A 2003 STUDY by the Centers for Disease Control and Prevention found that around 10% of gay men sampled had used crystal meth at least once in the previous year compared with 0.7% of the general US population, 20% of whom admitted using at least once per week.
"He who passively accepts evil is as much involved in it as he who perpetrates it. He who accepts evil without protesting against it is really co-operating with it."
~ Martin Luther King, Jr.
In the US, addiction and alcohol rates for gay-identified people are four to six time higher than the rest of the population, and meeting places are invariably built around drugs and alcohol. In a remarkably short time, a conspiracy of silence enabled crystal meth to become normalised and so thoroughly woven into the fabric of North America's gay social scene that a genuine fear prevailed that not using the drug, or voicing valid concerns about its potentially devastating effects, could result in ridicule, even vilification, leaving one isolated and adrift from the "action".

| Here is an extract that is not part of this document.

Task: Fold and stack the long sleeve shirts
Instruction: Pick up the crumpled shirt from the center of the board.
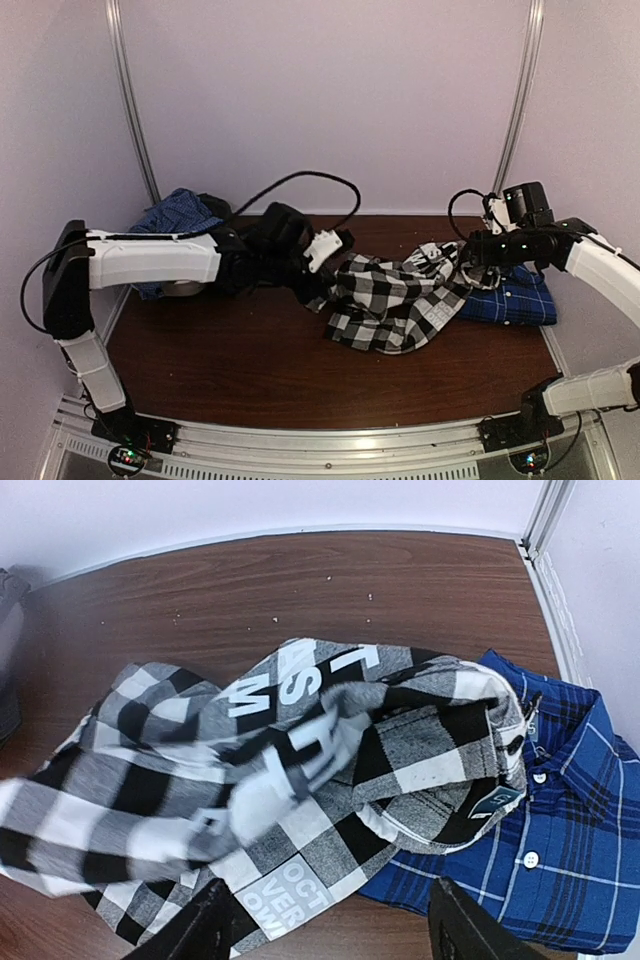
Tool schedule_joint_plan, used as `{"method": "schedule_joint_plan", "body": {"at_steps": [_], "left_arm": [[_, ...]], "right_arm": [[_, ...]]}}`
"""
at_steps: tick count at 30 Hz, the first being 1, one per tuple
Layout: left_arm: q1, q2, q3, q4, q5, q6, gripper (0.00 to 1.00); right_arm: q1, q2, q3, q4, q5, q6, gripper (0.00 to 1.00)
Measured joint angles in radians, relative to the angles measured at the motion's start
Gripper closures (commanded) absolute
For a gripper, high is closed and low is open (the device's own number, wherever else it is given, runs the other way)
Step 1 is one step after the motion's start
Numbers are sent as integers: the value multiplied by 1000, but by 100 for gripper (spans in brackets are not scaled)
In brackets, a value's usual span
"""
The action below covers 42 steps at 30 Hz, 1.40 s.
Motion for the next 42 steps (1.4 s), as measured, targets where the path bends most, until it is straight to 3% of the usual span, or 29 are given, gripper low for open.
{"method": "schedule_joint_plan", "body": {"at_steps": [4,8,17,23,27,34,42], "left_arm": [[127,-167,79,-40,94,-98,100],[155,-231,223,-99,142,-168,100],[159,-184,339,-214,267,-345,100],[198,-111,338,-255,311,-445,100],[239,-98,333,-261,323,-484,100],[344,-130,283,-261,336,-518,100],[401,-143,252,-262,355,-518,100]], "right_arm": [[0,-26,0,-8,-25,-1,32],[0,-66,-16,12,-111,-5,32],[42,-120,-131,111,-327,3,31],[244,-110,-265,228,-369,62,26],[351,-50,-314,301,-348,86,26],[365,151,-301,373,-262,69,25],[365,396,-67,360,-150,-88,25]]}}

"For many years, crystal built this reputation as being glamorous, being fun. Anyone who's edgy is doing meth, and if you're not, you're not cool – you're not part of the 'in' crowd, not part of the scene."
~ Dan Carlson [The HIV Forum, NYC]
The code of silence that enveloped meth use across gay America, particularly in the wake of 9/11, dissuaded most from speaking out, allowing meth to flourish and resulting in an epidemic that may one day exceed AIDS' death toll – a far cry from the selflessness and compassion with which gay men rallied around each other during the height of that epidemic in the 1980/90s.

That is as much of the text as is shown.